RAG Chunking Strategies: Semantic Chunking, Overlapping, Recursive Splitting
Introduction
Document chunking is the foundation of any RAG system. How you split documents into chunks directly determines retrieval quality: chunks that are too small lose context, chunks that are too large dilute relevance, and naive splits break semantic units mid-thought. This article covers the major chunking strategies and when to use each.
Naive Fixed-Size Chunking
The simplest approach splits text every N characters or tokens:
def fixed_size_chunks(text: str, chunk_size: int = 512, overlap: int = 64) -> list[str]:
chunks = []
start = 0
while start < len(text):
end = start + chunk_size
chunk = text[start:end]
chunks.append(chunk)
start = end - overlap
return chunks
Fixed-size chunking is fast and predictable. However, it frequently splits in the middle of sentences, paragraphs, or code blocks, producing chunks that are semantically incomplete. Use it only for homogeneous text where content quality is not critical.
Recursive Character Text Splitter
LangChain's RecursiveCharacterTextSplitter tries to split on natural boundaries first, falling back to smaller separators:
from langchain.text_splitter import RecursiveCharacterTextSplitter
splitter = RecursiveCharacterTextSplitter(
chunk_size=512,
chunk_overlap=64,
separators=["\n\n", "\n", ".", " ", ""],
keep_separator=True,
)
chunks = splitter.split_text(long_document)
The algorithm tries each separator in order. It first attempts to split on paragraph boundaries (`\n\n`). If a paragraph exceeds the chunk size, it splits on line breaks, then sentences, then spaces. This preserves as much natural structure as possible.
Semantic Chunking
Semantic chunking uses embedding similarity to detect natural boundaries:
import numpy as np
from sentence_transformers import SentenceTransformer
model = SentenceTransformer("all-MiniLM-L6-v2")
def semantic_chunk(text: str, threshold: float = 0.7) -> list[str]:
sentences = split_into_sentences(text)
chunks = []
current_chunk = [sentences[0]]
for i in range(1, len(sentences)):
# Encode as we go
emb_current = model.encode(" ".join(current_chunk[-3:]))
emb_next = model.encode(sentences[i])
similarity = cosine_similarity(emb_current, emb_next)
if similarity < threshold or len(" ".join(current_chunk)) > 1000:
chunks.append(" ".join(current_chunk))
current_chunk = [sentences[i]]
else:
current_chunk.append(sentences[i])
if current_chunk:
chunks.append(" ".join(current_chunk))
return chunks
Semantic chunking produces chunks that are internally coherent: each chunk discusses a single topic. The threshold controls chunk granularity. Lower values create larger chunks with more context; higher values create smaller, tighter chunks.

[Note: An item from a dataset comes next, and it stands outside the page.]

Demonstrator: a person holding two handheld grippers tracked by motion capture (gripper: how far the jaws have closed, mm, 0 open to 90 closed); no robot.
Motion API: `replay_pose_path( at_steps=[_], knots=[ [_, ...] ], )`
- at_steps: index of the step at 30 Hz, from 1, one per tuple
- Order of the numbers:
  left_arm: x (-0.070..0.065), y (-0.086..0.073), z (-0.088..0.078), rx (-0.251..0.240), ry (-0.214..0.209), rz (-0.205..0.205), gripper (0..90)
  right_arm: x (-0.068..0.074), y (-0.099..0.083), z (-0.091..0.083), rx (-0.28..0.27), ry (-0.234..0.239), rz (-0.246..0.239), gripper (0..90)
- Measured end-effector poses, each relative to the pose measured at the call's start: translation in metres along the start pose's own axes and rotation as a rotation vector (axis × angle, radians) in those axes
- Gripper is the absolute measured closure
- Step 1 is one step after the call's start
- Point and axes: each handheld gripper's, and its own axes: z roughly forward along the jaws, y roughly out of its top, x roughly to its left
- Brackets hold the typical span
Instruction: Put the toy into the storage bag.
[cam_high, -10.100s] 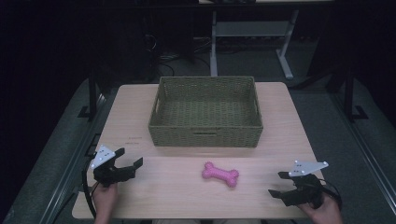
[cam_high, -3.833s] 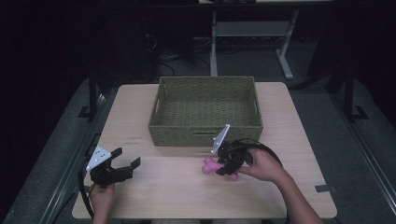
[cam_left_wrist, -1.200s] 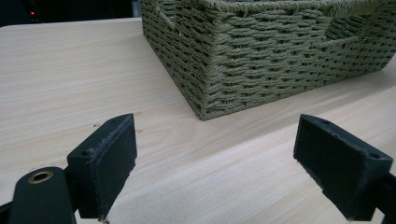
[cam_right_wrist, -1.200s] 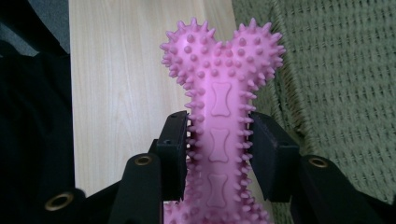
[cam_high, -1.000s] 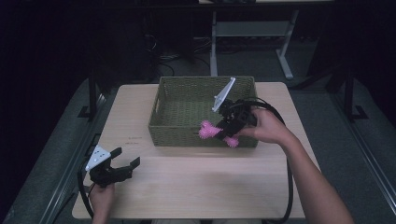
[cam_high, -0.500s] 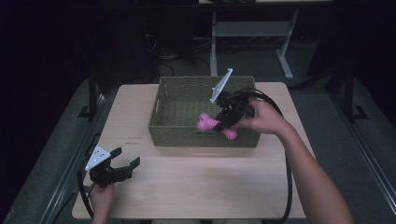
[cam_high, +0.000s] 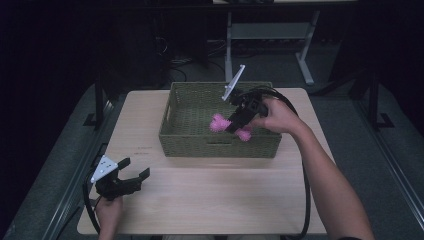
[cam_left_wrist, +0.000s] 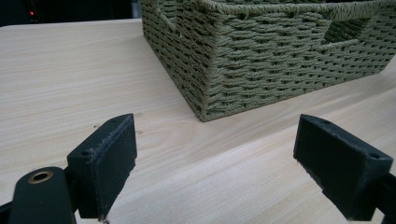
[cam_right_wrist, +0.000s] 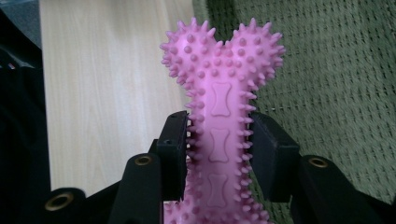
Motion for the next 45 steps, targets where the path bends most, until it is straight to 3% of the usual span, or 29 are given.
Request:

Chunking by Document Structure
When documents have known structures (headings, sections), use the structure to define chunks:
import re
def structure_aware_chunk(markdown_text: str) -> list[dict]:
chunks = []
current_section = {"heading": "Introduction", "content": []}
for line in markdown_text.split("\n"):
heading_match = re.match(r"^(#{1,3})\s+(.+)$", line)
if heading_match:
if current_section["content"]:
chunks.append(current_section)
current_section = {
"heading": heading_match.group(2),
"level": len(heading_match.group(1)),
"content": [],
}
else:
current_section["content"].append(line)
if current_section["content"]:
chunks.append(current_section)
return chunks
Structure-aware chunking preserves document hierarchy. Each chunk retains a heading reference, enabling richer retrieval context and more accurate citation.

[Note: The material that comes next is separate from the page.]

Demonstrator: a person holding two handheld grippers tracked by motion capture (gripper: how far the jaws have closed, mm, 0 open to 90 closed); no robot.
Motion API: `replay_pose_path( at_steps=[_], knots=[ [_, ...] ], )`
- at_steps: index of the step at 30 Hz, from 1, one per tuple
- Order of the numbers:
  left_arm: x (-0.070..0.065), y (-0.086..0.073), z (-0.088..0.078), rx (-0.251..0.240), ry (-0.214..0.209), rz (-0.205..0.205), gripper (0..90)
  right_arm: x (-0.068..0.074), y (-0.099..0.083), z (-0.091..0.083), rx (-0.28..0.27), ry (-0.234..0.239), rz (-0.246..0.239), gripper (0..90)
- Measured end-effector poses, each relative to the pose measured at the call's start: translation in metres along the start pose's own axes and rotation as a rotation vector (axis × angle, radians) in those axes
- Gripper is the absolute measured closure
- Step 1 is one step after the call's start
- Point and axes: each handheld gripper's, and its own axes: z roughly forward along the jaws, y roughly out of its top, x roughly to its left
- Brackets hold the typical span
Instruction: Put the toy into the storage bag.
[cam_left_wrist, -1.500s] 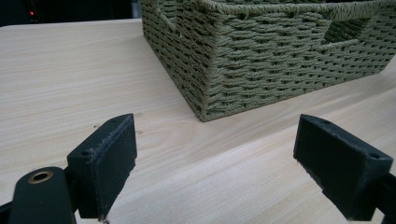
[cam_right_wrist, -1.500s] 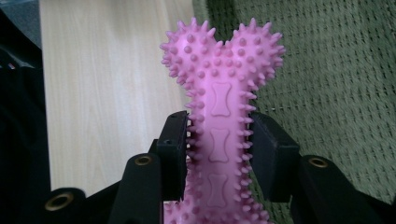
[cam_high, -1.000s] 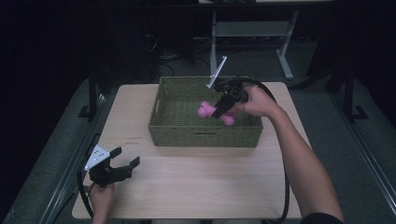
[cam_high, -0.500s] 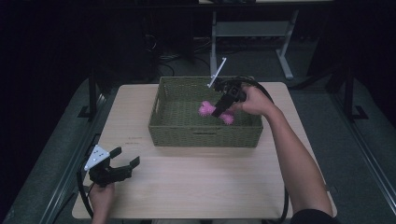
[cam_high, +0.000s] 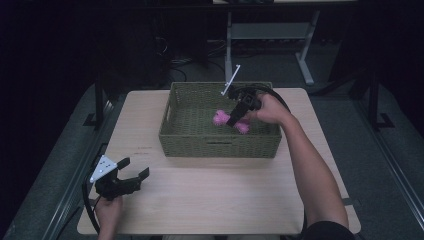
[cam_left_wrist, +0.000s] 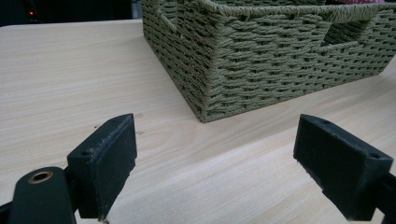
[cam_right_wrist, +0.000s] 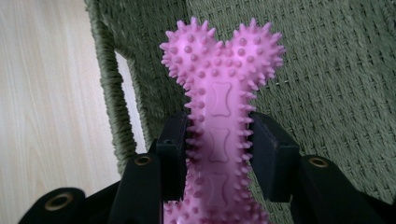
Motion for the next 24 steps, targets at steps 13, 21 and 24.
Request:
replay_pose_path(
  at_steps=[13, 21, 24],
  knots=[
    [0.0, 0.0, 0.0, -0.001, 0.0, -0.001, 12.8, -0.006, -0.002, 0.014, 0.01, 0.012, 0.009, 58.2],
    [0.0, 0.0, 0.0, 0.003, 0.0, 0.0, 12.8, -0.009, -0.003, 0.022, 0.02, 0.022, 0.013, 58.1],
    [0.0, 0.0, 0.001, 0.002, 0.0, -0.002, 12.8, -0.01, -0.003, 0.027, 0.021, 0.031, 0.013, 58.1]
  ],
)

Sliding Window with Overlap
Overlap between adjacent chunks prevents information loss at boundaries:
def sliding_window_chunks(text: str, window: int = 512, stride: int = 384) -> list[str]:
chunks = []
for i in range(0, len(text) - window + 1, stride):
chunks.append(text[i:i + window])
return chunks
A 512-token window with 384-token stride means each adjacent pair overlaps by 128 tokens. This ensures that no query misses context that spans a chunk boundary. The trade-off is increased storage and more chunks to search.

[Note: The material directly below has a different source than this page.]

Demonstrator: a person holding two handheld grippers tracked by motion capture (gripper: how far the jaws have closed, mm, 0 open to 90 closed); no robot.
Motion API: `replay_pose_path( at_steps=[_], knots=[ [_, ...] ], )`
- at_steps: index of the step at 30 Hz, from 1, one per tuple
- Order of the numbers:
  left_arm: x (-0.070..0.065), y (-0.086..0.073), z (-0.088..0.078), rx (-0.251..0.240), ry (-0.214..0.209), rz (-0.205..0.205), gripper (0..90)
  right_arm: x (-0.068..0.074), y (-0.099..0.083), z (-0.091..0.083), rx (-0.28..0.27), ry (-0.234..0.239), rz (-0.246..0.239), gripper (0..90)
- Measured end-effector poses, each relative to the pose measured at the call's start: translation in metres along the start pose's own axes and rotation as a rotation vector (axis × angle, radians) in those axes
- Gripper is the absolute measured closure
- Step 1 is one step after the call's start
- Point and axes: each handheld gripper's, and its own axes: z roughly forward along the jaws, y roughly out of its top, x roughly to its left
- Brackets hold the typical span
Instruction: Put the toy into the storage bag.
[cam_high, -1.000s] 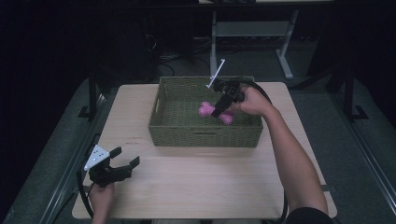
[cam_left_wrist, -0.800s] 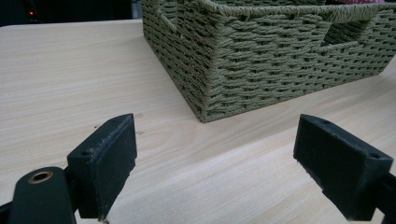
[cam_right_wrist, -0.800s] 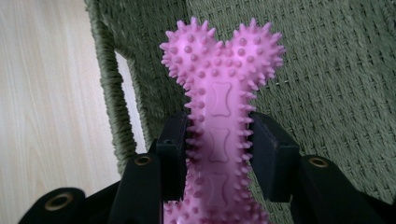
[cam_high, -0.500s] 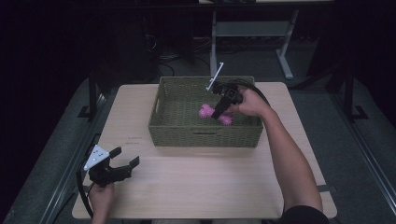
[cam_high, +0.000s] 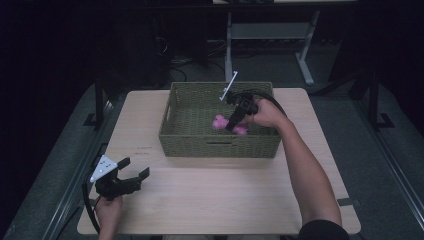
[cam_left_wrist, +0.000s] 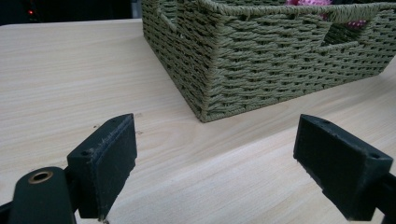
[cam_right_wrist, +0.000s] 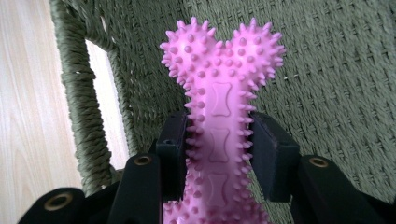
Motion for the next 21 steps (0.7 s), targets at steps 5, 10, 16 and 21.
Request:
replay_pose_path(
  at_steps=[5, 10, 16, 21],
  knots=[
    [-0.0001, 0.0, 0.0002, 0.001, 0.001, -0.004, 12.8, -0.0011, -0.0008, 0.0037, 0.005, 0.006, 0.006, 58.1],
    [-0.0009, 0.0003, 0.0011, 0.001, 0.0, -0.002, 12.8, -0.0014, -0.0014, 0.0051, 0.012, 0.005, 0.011, 57.9],
    [-0.0012, 0.0002, 0.0012, 0.002, 0.002, -0.002, 12.8, -0.0015, -0.0023, 0.0069, 0.02, 0.003, 0.008, 57.9],
    [-0.0009, 0.0002, 0.0012, -0.001, 0.002, -0.003, 12.8, -0.0023, -0.0027, 0.0098, 0.025, 0.013, 0.012, 57.9]
  ],
)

Choosing the Right Strategy
| Strategy | Best For | Pros | Cons |
|----------|----------|------|------|
| Fixed-size | Simple docs, testing | Fast, predictable | Breaks sentences |
| Recursive | General purpose | Natural boundaries | May still break context |
| Semantic | Narrative text | Topic coherence | Slower, model-dependent |
| Structure-aware | Markdown, HTML, code | Preserves hierarchy | Requires structured input |
| Sliding window | Dense technical docs | No information loss | More chunks, overlap |
Conclusion
Chunking strategy is one of the highest-leverage decisions in RAG system design. Start with recursive character splitting for general use, add structure-aware splitting for documents with clear hierarchy, and adopt semantic chunking when topic coherence is critical. Always include overlap to prevent boundary information loss, and measure retrieval recall on your specific document types to validate your choice.